== What to produce ==
Below are some records. Return exactly the lines from the one containing "red thermos flask." through the one containing "pink knitted garment.", both included, and only those.

*** Block opens ***

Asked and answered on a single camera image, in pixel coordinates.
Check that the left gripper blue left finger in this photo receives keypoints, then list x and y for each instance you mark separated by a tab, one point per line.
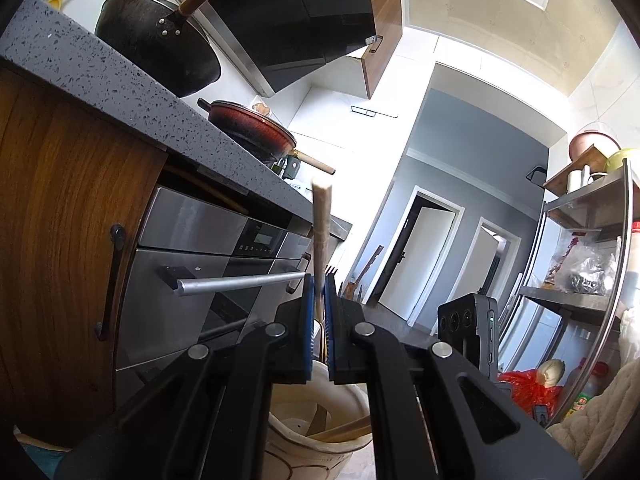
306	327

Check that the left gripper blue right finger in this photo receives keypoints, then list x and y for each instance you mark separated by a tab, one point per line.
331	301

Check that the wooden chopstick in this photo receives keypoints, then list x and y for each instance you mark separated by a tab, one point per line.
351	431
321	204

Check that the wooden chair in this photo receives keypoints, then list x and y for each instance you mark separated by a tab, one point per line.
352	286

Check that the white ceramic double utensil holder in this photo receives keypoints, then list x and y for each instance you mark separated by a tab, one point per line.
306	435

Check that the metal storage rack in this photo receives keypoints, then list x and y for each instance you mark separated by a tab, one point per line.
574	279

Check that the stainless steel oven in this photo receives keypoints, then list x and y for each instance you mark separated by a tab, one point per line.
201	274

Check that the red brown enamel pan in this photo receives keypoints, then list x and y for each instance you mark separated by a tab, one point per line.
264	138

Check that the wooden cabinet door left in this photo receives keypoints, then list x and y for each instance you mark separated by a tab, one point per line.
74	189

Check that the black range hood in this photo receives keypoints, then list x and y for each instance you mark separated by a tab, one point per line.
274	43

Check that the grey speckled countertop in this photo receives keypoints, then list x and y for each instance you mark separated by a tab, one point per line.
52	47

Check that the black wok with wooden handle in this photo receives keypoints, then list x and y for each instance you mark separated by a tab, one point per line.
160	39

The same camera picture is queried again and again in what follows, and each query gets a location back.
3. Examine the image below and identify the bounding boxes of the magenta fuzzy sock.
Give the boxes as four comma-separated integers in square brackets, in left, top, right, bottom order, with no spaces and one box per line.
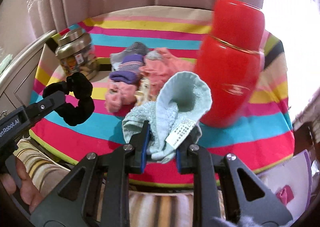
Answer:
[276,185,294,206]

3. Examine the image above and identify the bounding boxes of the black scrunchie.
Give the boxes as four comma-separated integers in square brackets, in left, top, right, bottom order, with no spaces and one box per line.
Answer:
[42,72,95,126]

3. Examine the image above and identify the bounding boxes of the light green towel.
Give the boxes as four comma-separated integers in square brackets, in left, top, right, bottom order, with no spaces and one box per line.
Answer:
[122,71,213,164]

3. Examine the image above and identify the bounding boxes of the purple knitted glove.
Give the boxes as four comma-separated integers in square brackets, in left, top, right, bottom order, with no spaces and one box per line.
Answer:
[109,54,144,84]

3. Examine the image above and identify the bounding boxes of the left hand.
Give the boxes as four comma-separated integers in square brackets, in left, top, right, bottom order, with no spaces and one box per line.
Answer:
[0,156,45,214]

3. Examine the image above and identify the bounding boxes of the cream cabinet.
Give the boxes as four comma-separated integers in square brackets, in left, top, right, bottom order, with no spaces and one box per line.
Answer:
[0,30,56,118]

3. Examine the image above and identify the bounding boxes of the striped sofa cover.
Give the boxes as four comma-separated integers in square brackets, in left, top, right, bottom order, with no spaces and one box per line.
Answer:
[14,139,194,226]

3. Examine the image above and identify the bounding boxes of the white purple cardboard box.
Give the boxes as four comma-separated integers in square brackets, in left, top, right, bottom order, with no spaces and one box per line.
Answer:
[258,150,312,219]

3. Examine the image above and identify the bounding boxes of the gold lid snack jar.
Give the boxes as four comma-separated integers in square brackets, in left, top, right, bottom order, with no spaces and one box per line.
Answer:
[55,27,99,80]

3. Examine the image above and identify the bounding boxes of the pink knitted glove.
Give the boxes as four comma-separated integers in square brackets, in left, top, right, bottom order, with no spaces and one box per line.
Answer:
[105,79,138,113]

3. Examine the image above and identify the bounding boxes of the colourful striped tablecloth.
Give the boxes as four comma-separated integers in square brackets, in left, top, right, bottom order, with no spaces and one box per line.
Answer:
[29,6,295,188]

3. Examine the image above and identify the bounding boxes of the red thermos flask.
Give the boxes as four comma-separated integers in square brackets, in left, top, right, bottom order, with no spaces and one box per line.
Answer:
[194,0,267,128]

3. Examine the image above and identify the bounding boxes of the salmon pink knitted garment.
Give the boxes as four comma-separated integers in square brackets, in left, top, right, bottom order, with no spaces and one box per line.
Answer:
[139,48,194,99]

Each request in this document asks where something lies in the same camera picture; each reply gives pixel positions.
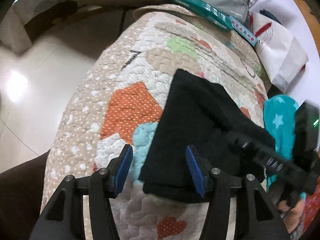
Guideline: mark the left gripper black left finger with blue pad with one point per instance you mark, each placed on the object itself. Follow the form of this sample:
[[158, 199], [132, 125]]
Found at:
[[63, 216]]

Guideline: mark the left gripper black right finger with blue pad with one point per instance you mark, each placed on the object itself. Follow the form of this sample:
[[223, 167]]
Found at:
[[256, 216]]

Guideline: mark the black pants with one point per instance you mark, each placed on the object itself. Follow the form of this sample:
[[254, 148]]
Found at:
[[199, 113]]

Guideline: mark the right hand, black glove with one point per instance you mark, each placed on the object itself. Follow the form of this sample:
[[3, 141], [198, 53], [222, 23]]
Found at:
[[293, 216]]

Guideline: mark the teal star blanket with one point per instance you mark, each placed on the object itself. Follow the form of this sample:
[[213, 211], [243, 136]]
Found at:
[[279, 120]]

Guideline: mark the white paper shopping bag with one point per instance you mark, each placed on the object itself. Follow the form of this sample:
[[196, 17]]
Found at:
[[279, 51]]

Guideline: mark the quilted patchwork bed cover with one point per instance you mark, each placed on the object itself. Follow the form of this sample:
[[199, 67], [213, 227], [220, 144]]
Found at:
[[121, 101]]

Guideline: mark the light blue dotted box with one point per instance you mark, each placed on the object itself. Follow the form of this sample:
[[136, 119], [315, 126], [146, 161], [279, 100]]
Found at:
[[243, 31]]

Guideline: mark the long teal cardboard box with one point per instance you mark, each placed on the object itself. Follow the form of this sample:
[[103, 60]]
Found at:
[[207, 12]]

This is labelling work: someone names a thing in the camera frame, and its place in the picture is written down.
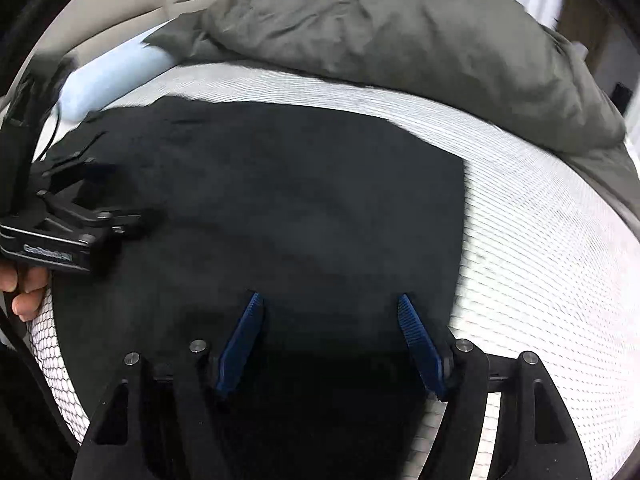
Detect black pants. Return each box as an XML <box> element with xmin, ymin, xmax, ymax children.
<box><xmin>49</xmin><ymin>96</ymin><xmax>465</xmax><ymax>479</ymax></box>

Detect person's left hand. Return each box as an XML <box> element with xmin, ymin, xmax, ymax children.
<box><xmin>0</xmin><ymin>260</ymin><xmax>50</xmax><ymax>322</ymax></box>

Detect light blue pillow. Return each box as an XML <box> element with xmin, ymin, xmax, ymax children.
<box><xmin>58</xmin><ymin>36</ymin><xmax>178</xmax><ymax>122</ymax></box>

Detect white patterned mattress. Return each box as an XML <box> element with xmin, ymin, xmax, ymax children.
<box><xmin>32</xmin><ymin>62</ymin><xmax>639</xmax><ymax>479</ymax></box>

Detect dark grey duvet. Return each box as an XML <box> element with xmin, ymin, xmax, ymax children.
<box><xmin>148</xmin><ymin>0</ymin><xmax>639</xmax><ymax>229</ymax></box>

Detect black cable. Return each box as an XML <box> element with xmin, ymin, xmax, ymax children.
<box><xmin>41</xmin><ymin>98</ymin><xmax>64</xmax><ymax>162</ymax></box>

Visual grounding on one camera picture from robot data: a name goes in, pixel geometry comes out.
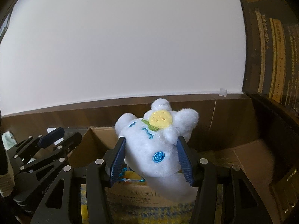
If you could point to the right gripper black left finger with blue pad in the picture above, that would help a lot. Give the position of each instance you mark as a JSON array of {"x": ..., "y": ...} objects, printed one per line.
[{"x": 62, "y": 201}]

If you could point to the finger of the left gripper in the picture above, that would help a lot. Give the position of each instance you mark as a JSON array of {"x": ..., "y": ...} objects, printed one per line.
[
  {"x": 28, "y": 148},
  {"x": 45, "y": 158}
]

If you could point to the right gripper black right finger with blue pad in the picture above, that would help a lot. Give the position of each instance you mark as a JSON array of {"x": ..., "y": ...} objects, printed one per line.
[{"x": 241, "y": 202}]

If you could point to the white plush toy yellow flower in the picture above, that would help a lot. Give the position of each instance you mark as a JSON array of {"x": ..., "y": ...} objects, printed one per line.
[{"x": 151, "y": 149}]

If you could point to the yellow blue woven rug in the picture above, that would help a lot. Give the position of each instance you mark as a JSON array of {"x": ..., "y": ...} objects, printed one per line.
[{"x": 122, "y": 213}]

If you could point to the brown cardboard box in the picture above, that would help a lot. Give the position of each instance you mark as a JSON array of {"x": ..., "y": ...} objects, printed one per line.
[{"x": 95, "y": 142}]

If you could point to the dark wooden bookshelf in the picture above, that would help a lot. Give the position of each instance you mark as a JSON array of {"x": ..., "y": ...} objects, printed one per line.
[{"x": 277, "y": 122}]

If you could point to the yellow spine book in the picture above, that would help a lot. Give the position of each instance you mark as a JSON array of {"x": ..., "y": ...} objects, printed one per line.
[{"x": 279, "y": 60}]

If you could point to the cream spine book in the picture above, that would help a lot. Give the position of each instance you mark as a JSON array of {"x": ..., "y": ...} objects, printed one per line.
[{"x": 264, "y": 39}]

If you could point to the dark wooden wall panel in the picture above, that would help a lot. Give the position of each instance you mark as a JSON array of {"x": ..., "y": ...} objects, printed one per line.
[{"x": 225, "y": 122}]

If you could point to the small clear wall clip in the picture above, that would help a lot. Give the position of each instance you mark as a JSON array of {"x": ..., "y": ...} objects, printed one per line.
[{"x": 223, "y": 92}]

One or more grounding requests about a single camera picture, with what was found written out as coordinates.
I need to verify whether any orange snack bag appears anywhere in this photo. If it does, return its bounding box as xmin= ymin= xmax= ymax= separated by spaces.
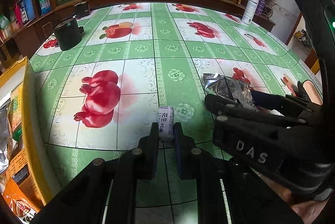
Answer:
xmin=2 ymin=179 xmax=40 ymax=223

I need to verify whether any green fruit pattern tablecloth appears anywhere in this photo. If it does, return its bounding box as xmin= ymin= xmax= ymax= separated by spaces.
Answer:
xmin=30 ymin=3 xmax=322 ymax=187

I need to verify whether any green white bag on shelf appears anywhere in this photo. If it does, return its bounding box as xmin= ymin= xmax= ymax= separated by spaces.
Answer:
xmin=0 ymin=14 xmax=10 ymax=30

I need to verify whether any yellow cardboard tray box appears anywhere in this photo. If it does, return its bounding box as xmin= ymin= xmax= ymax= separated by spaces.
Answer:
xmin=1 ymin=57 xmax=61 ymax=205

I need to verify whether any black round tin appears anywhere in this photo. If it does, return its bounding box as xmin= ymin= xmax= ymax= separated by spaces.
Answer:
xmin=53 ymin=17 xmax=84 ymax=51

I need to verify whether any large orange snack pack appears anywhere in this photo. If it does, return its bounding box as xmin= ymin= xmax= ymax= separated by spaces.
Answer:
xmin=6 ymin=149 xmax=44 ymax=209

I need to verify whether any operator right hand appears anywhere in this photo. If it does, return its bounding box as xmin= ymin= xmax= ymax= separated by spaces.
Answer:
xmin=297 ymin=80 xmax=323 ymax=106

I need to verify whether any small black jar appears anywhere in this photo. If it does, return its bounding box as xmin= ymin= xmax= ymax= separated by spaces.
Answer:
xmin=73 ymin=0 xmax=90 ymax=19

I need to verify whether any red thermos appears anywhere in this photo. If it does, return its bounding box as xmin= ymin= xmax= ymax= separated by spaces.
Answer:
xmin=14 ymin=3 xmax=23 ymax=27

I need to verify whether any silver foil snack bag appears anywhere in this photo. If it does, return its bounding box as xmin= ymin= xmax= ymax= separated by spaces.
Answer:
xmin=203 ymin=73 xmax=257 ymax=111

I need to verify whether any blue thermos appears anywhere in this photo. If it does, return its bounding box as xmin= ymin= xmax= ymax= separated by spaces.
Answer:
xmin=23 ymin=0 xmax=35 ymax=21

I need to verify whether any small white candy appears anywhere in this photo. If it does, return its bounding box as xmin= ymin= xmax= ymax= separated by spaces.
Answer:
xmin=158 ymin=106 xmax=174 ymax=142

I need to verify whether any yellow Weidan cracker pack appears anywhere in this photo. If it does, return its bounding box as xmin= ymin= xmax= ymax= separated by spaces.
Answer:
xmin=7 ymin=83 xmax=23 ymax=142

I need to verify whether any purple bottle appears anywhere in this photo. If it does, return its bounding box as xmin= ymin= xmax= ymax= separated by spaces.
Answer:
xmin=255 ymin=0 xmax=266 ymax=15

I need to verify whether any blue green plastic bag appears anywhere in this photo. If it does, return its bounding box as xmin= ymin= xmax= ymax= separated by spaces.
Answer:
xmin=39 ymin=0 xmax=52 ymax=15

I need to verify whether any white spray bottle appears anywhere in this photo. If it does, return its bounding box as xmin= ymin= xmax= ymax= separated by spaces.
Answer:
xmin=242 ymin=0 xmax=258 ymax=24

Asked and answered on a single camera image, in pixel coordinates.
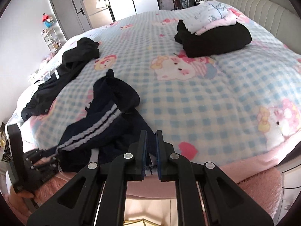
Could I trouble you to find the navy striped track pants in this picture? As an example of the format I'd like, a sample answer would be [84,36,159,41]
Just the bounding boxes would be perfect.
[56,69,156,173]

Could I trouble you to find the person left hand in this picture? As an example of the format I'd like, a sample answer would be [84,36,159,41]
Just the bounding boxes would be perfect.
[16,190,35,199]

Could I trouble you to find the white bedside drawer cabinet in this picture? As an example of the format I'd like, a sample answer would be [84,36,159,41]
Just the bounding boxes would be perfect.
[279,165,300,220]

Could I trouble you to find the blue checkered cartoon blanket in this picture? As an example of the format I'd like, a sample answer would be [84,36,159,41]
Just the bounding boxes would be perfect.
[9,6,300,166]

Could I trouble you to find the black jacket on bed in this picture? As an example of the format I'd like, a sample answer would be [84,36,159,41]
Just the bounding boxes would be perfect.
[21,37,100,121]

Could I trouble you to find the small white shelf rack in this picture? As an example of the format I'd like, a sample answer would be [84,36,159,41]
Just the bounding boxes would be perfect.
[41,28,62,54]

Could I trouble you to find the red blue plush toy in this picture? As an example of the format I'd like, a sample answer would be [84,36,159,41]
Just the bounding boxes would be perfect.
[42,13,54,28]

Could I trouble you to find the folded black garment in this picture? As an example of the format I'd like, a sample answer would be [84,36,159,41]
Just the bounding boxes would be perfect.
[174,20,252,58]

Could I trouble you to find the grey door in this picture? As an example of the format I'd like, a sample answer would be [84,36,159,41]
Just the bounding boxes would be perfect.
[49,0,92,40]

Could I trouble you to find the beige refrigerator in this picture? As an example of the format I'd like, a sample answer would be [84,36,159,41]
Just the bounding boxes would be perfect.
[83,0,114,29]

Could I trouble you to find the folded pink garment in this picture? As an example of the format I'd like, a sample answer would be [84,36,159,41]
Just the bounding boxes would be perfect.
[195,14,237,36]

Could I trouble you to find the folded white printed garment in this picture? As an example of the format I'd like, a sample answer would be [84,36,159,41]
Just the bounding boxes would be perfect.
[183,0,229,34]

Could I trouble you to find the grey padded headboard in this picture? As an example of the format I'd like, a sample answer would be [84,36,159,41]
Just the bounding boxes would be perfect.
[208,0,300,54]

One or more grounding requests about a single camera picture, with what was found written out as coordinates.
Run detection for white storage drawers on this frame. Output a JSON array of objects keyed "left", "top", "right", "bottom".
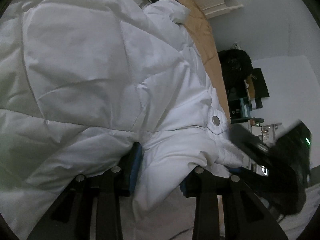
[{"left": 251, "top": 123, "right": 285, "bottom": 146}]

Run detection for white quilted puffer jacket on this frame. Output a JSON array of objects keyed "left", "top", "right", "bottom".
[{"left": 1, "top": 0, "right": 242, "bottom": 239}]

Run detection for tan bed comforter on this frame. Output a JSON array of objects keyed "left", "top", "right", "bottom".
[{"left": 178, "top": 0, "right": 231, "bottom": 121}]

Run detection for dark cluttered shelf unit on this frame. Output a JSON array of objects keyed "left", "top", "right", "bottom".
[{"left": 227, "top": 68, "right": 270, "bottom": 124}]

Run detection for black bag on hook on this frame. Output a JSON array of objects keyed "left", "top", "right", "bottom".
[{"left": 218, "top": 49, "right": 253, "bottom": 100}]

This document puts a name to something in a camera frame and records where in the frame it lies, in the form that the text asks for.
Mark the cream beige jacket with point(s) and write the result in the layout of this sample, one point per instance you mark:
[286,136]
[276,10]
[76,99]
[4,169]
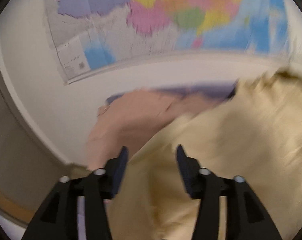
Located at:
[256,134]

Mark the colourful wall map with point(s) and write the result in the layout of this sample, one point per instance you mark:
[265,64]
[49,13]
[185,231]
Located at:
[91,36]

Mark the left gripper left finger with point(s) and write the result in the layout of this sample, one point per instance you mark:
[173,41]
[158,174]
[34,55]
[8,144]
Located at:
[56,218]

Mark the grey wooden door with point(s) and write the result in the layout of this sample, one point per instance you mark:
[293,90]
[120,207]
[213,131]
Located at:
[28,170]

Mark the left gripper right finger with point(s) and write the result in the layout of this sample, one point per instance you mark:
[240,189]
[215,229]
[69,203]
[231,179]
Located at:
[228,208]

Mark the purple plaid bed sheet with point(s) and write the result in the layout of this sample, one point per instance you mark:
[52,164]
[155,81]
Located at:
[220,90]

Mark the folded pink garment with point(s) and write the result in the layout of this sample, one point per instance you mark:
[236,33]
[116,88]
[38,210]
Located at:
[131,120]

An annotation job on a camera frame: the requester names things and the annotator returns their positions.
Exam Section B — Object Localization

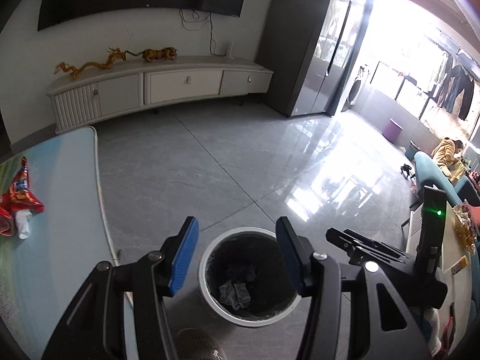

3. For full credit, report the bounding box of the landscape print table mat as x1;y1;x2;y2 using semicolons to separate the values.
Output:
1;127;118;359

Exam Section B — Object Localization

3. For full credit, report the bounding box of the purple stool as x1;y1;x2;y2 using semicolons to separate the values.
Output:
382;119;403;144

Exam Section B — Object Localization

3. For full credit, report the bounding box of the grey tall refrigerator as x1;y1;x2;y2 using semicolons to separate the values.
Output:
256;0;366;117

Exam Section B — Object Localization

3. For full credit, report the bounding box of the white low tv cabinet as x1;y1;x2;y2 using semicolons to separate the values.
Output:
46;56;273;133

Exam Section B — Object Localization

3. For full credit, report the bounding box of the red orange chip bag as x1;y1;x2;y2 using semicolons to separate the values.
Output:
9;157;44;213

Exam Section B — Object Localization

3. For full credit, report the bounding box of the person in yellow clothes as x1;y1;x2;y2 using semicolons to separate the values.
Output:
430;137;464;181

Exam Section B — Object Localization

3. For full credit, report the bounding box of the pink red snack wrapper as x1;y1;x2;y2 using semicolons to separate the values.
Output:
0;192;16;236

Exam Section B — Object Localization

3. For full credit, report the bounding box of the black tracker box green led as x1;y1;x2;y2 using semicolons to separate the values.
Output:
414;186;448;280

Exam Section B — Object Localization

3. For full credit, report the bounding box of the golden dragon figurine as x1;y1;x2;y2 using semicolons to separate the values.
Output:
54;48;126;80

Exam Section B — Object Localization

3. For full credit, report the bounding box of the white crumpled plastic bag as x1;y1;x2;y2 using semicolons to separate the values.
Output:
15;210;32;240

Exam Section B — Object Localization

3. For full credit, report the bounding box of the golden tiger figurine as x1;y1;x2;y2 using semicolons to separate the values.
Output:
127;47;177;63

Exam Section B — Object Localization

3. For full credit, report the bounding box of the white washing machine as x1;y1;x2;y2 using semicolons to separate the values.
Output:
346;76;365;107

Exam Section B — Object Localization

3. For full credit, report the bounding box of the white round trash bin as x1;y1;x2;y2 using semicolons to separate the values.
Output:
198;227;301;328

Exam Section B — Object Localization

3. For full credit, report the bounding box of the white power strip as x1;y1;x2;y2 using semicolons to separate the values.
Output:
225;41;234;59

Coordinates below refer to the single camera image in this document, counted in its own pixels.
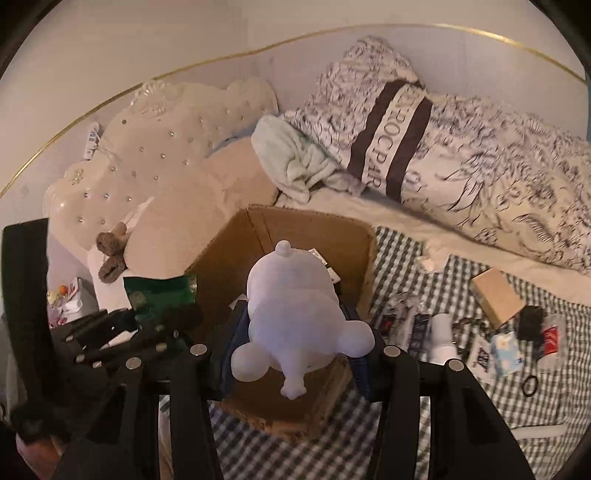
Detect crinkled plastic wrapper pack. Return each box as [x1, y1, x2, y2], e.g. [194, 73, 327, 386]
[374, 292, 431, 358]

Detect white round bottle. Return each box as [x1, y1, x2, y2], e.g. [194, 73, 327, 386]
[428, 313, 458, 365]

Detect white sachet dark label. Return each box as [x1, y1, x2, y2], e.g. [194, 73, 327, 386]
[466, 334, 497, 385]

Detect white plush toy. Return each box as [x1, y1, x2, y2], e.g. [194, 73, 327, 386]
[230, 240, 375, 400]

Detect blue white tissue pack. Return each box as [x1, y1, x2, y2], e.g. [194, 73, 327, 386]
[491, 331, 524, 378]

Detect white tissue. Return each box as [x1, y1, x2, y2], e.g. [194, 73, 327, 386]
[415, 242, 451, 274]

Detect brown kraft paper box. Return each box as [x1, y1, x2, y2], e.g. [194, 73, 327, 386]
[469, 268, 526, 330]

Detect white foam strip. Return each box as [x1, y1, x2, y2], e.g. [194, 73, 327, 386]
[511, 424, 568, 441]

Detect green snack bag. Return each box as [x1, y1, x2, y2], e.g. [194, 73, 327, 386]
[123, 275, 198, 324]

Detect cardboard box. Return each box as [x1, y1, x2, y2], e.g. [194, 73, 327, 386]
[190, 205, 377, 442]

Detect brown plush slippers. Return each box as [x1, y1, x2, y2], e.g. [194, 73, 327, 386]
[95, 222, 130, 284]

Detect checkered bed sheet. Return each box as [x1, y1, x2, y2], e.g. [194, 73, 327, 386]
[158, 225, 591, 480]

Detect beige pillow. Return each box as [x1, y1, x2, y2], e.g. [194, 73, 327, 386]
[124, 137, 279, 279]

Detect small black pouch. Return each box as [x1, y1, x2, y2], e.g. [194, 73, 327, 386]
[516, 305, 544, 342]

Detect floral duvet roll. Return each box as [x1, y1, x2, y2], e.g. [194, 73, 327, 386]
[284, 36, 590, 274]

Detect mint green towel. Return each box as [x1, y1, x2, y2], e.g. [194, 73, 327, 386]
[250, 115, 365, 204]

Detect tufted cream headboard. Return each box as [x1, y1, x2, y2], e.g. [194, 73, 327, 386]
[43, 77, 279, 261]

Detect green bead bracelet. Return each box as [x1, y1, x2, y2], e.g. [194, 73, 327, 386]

*** Block closes ***

== Exercise response ==
3. Examine the image above and identify the bounding boxes of the red thermos flask.
Give the boxes as four comma-separated integers in square brackets, in left, top, right, bottom order, with no spaces and one box per line.
Answer:
[194,0,267,128]

3. Examine the image above and identify the bounding boxes of the salmon pink knitted garment.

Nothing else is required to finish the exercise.